*TASK DESCRIPTION*
The word "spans" may appear in some of the lines below. State how many lines contain it, and write only that number.

*SUPPLIED INFORMATION*
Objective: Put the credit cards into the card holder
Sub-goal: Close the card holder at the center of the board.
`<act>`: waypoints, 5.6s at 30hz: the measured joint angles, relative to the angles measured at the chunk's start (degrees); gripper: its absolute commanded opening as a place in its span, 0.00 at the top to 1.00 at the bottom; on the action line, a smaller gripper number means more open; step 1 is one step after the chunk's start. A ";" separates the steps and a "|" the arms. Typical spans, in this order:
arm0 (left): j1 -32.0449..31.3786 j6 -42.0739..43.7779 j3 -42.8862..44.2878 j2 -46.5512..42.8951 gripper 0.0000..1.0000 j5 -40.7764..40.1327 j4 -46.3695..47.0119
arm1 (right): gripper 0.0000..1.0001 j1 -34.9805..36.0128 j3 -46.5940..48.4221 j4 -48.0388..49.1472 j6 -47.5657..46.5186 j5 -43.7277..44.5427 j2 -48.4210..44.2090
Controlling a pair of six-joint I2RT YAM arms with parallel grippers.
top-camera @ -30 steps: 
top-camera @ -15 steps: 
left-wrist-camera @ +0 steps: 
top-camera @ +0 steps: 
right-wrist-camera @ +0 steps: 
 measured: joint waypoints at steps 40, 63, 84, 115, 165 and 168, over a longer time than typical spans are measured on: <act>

*YOUR RESPONSE*
2